Esta intervención no es la primera vez que la realizo y los resultados son muy buenos

El paciente relataba una historia, de tres años de evolución, de alteraciones en la frecuencia de sus deposiciones con episodios de estreñimiento y de diarrea así como dolores abdominales muy frecuentes, principalmente tras  las ingestas diarias, y que intentaba calmar frotando el abdomen. Intolerancia a varios tipos de alimentos, expulsión de gases ocasionales, que le aliviaban puntualmente  etc.. Toda esta sintomatologia le causaba un trastorno social importante con cambio de carácter  que también se reflejaba en los estudios, lo  que le obligó a visitar a digestologos los cuales le realizaron diferentes estudios descartando patologías anatómicas y funcionales severas llegando a la conclusión inicial de este relato.
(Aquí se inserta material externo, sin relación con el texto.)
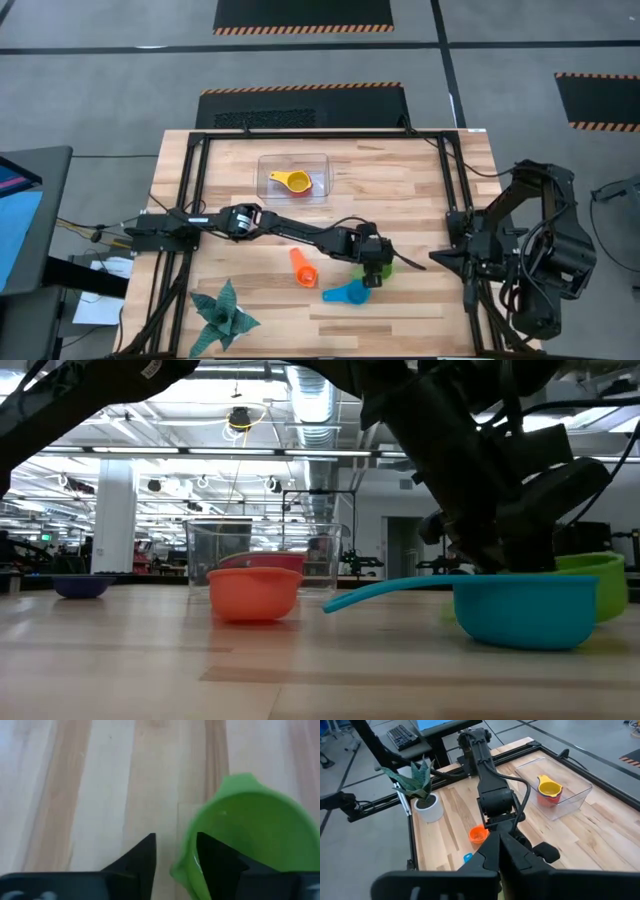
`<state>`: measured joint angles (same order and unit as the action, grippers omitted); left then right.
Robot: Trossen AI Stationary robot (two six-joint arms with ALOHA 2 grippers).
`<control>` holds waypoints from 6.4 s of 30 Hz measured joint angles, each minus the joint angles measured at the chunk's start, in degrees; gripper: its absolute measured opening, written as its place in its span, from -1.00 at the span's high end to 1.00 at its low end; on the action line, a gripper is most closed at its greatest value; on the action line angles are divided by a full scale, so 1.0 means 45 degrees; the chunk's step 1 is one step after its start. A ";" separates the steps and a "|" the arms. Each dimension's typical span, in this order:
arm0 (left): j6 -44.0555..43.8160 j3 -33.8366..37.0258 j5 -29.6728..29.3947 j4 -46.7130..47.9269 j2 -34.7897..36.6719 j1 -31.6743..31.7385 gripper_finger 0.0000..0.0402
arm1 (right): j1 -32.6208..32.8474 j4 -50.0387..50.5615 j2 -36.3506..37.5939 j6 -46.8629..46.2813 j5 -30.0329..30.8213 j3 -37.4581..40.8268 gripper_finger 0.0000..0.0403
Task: Nest measuring cups in basket
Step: Stack the green measuring cup on top of the yellow measuring cup into the transparent bin, then stack the light blue measuring cup on top of the green measuring cup into the transparent bin
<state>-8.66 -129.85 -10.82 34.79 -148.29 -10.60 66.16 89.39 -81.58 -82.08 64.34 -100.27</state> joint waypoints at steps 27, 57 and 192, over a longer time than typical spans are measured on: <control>0.3007 -0.0524 -0.2931 1.1887 0.5730 0.0453 0.96 | -0.0003 0.0081 -0.0015 0.0126 0.0132 -0.0005 0.91; 0.9922 0.9347 0.0818 0.4167 1.0234 0.7207 0.97 | -0.4679 0.0029 -0.0034 0.1345 0.0337 0.0059 0.91; -0.5570 0.6419 0.0969 -0.2155 0.4007 -0.1800 0.51 | -0.1371 0.0136 -0.0709 0.1909 -0.2953 0.0277 0.89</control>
<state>-33.73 -100.97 -6.46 25.09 -130.26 -18.70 59.99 90.00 -84.77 -73.49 51.05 -99.02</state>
De inicio le diagnostiqué posibles lesiones en rectos anteriores como causa de sus dolores parietales debido a ejercicios físicos basandome, principalmente, en la característica del dolor y en la palpación abdominal.

Al informarme el paciente de la batería de medicamentos que había tomado, por prescripción facultativa, observé que habían agotado todos los recursos médicos al alcance para el tratamiento del cuadro dispepsico.
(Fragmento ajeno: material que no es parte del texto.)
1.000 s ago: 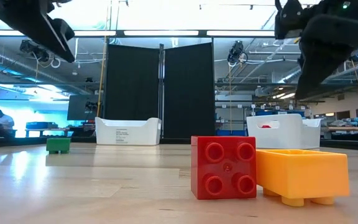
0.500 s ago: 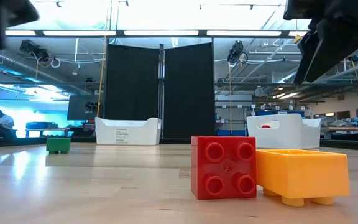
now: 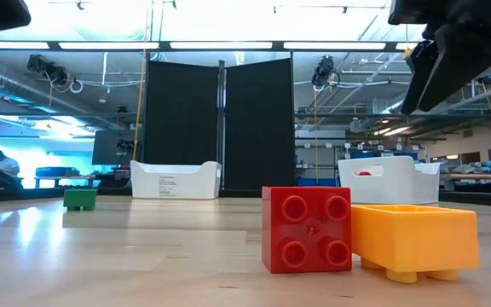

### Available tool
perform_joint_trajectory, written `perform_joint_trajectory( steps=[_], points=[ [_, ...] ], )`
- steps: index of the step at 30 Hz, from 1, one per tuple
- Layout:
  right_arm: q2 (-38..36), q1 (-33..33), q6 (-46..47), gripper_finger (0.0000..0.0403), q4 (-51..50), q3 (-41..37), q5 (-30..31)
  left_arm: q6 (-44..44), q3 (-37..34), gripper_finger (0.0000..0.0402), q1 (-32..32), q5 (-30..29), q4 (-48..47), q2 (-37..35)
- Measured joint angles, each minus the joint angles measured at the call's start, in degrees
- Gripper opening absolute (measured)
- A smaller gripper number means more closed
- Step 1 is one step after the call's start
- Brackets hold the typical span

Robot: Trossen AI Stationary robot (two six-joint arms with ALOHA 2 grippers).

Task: Sort blocks by size
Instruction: Put the orange 4 stud gamepiece into the bottom white bin

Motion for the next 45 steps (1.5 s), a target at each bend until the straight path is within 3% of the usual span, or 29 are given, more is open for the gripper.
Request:
perform_joint_trajectory(
  steps=[8,16,20,26,29,32,36,45],
  points=[
    [0.0,0.0,2.9,0.0373,0.9,0.0,0.2,0.3,0.0,0.0178,0.1,-2.0,-3.8,0.1],
    [0.0,0.0,3.5,0.0373,3.1,0.0,0.3,0.0,0.0,0.0253,0.1,-2.1,-7.9,0.1],
    [0.0,0.0,3.5,0.0373,3.1,0.0,0.5,-2.2,0.0,0.0281,0.0,-1.7,-5.7,0.1],
    [0.0,0.0,3.5,0.0373,3.9,0.0,2.3,-4.0,0.0,0.0289,-0.2,-0.6,-3.7,0.1],
    [0.0,0.0,3.5,0.0373,4.5,0.0,3.3,-11.9,0.0,0.0286,-0.8,-0.6,-6.1,0.3],
    [0.0,-0.1,3.5,0.0373,4.5,0.0,3.6,-27.4,-0.1,0.0285,-2.3,0.1,-8.6,1.3],
    [0.0,-0.4,3.5,0.0373,4.9,0.0,3.6,-46.7,-0.1,0.0285,-3.9,5.1,-8.4,4.4],
    [0.0,-0.8,3.0,0.0373,6.5,0.0,3.6,-68.1,-0.2,0.0285,-5.4,7.9,0.8,11.9]
  ],
)
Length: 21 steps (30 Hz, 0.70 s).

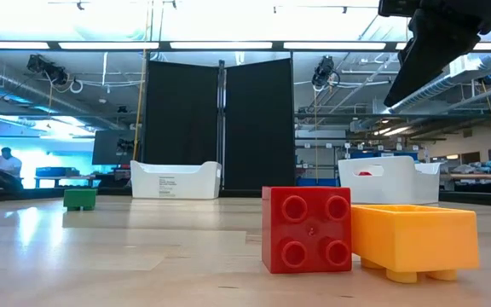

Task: Sort blocks by size
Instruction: Put the orange 4 stud gamepiece into the bottom white bin

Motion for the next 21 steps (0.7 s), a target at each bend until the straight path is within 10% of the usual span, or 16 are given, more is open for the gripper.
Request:
perform_joint_trajectory(
  steps=[21],
  points=[
    [0.0,0.0,-4.5,0.0373,0.4,0.0,0.0,-7.7,0.1,0.0284,-2.9,1.7,-5.8,1.8]
  ],
)
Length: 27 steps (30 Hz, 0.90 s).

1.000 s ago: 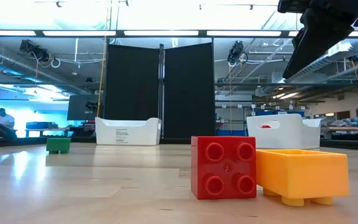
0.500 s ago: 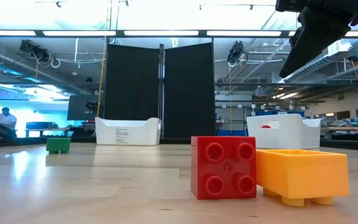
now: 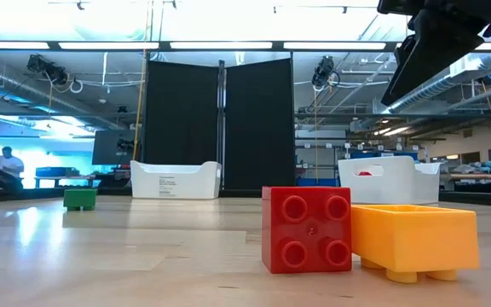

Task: Sort blocks by size
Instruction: Put the orange 4 stud gamepiece into the bottom white bin

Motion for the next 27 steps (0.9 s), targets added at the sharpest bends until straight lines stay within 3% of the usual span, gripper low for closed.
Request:
perform_joint_trajectory(
  steps=[11,27],
  points=[
    [0.0,0.0,-0.2,0.0373,2.1,0.0,0.0,7.1,0.0,0.0284,-1.2,1.1,3.8,0.0],
    [0.0,0.0,-0.1,0.0373,3.9,0.0,0.0,5.5,0.0,0.0284,-1.8,4.5,5.3,3.5]
  ],
)
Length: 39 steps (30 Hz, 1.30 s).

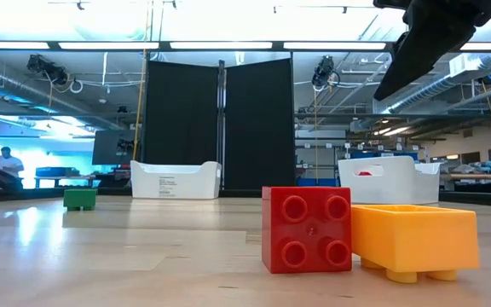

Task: Sort blocks by size
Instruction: Put the orange 4 stud gamepiece into the bottom white bin

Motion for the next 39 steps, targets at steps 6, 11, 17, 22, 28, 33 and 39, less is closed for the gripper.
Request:
perform_joint_trajectory(
  steps=[6,11,17,22,28,33,39],
  points=[
    [0.0,0.0,0.0,0.0373,1.2,0.0,0.0,0.0,0.0,0.0284,-0.3,0.2,1.2,0.3],
    [0.0,0.0,0.0,0.0373,1.7,0.0,0.0,0.0,0.0,0.0275,-0.5,1.2,0.5,0.5],
    [0.0,0.0,0.0,0.0373,2.0,0.0,0.0,0.0,0.0,0.0235,-0.5,0.4,0.0,0.5],
    [0.0,0.0,0.0,0.0373,2.0,0.0,0.0,0.0,0.0,0.0216,-0.4,0.3,0.2,0.5],
    [0.0,0.0,0.0,0.0373,2.1,0.0,0.0,0.0,0.0,0.0213,-0.4,0.8,0.2,0.5],
    [0.0,0.0,0.0,0.0373,2.0,0.0,0.0,0.0,0.0,0.0213,-0.3,0.8,0.2,0.5],
    [0.0,0.0,0.0,0.0373,2.0,0.0,0.0,1.3,0.0,0.0212,0.4,-0.8,-0.2,0.4]
  ],
)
Ante la insistencia del paciente para que le practicase una cecopexia, solicité un estudio baritado del ciego en dos posiciones, una acostado y otra de pié, observando una caída discreta del ciego hacia la pelvis.
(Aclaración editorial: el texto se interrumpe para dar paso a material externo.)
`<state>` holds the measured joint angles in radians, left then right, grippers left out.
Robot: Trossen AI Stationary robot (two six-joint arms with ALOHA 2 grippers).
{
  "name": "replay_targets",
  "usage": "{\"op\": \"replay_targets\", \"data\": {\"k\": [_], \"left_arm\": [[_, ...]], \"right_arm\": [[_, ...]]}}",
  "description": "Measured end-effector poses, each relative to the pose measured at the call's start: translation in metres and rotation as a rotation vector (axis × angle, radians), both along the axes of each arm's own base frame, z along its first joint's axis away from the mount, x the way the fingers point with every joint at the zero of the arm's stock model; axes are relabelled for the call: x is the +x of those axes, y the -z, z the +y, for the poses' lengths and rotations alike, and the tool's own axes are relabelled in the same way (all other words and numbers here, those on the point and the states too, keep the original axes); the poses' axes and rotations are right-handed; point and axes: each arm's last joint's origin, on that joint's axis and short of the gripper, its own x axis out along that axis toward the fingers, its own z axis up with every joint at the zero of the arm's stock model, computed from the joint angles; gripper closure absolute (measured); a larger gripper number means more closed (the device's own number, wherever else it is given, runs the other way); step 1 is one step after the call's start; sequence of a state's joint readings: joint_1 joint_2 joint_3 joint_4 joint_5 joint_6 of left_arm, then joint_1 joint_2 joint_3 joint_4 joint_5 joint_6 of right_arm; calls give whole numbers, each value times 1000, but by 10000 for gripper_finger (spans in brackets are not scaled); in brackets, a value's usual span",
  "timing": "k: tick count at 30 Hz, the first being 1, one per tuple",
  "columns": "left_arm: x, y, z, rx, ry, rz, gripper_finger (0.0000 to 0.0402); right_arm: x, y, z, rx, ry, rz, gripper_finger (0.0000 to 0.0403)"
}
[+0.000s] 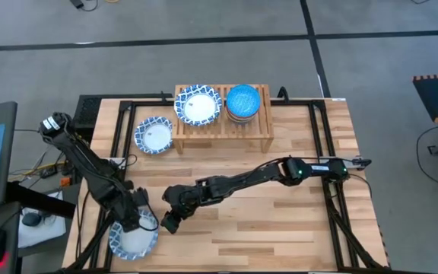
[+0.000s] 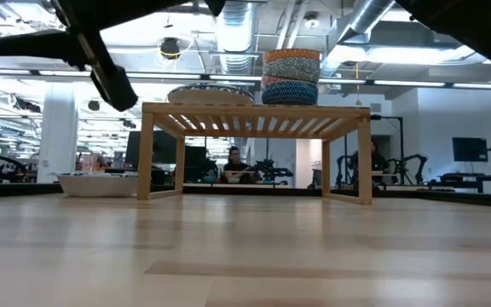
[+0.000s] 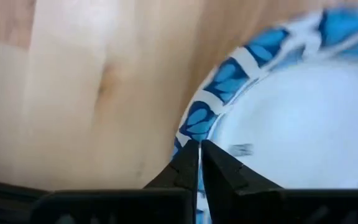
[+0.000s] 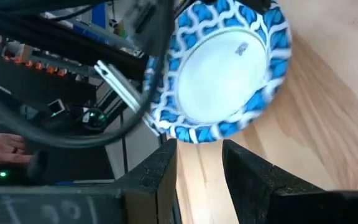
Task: Place and stack bowls onto a shelf
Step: Stack the bottom white patterned bowl on top of the white patterned bowl on the shelf
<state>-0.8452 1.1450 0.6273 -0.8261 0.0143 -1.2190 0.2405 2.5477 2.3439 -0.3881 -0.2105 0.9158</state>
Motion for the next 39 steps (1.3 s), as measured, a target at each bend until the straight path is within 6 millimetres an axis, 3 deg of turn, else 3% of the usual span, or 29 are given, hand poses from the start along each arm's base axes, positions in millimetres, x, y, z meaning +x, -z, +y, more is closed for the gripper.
{"op": "replay_targets", "data": {"k": [7,17,22,27,33,35,39], "left_arm": [[3,-6,-3,-4,72,-37,356],[2,-6,-2,22,208,-58,187],[-3,16,0,-46,268,-21,149],[-4,26,-1,-113,237,-27,179],[-1,21,-4,-139,218,-41,325],[0,18,-5,-158,186,-39,376],[0,12,-1,-176,87,-61,390]], "right_arm": [[-3,-9,-2,-4,-11,-7,248],[-5,-10,5,-8,-41,-11,248],[-5,-10,6,-12,-50,-14,248],[-6,-9,11,-21,-67,-17,248],[-10,-10,12,-35,-80,7,252],[-14,-19,10,-49,-86,20,257],[-28,-53,1,-103,-94,-4,271]]}}
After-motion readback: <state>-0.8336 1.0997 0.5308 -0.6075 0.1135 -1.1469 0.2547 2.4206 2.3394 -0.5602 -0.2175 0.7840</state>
La evolución del paciente, tras la intervención fue extraordinaria, con la desaparición de toda su sintomatologia digestiva, por otra parte le realizaron una ecografia parietal abdominal donde le informaron de la presencia de microroturas musculares en el recto anterior del abdomen.

A día de hoy se encuentra asintomático.

¿POR QUÉ LA CECOPEXIA?

En los foros sobre cecopexia que hay en internet se habla de todo, los hay a favor y los hay en contra.

No voy a entrar a valorar las opiniones, solamente voy a relatar, suscintamente, lo que ocurre en el organismo cuando se realiza dicha intervención.

El V.I.P. ( peptido vasoactivo intestinal)  es uno de las hormonas que produce el páncreas principalmente, como la Gastrina, Insulina, Somatostatina, ACTH, Glucagón y GRfoma.

La función principal del VIP es el aumento del peristaltismo intestinal fisiológico, la vida media es muy corta (unos 5 minutos) pero efectiva y uno de los órganos diana de esta hormona es el colon y principalmente el ciego.

Cuando hay un ciego móvil ocurren dos efectos físicos contraproducentes para el progreso del bolo fecal, uno es la elongación arterial, por desplazamiento del ciego lo que dificulta la efectividad del VIP y otro es la falta de un punto de apoyo para que la onda peristáltica sea efectiva. En física ante una acción hay una reacción. Si yo intento desplazar un mueble en un suelo resbaladizo, por mucha fuerza que haga mis pies se desplazan en sentido contrario a la fuerza que hago, al no haber un buen punto de apoyo, siendo mi esfuerzo ineficaz. Lo mismo ocurre con el ciego, al realizar un movimiento peristáltico progresivo hacia arriba, al no tener un apoyo, se desplaza a la pelvis siendo la propulsión ineficaz.

Al fijarlo a la pared creamos un punto de apoyo para favorecer la propulsión y por otra parte evitamos la “elongación arterial” con lo que hacemos más efectivo la función del VIP.

Dicha intervención la realizó, por primera vez, el  Dr. Wilms a principios del siglo pasado, como referencia histórica.

Que cada uno saque sus conclusiones.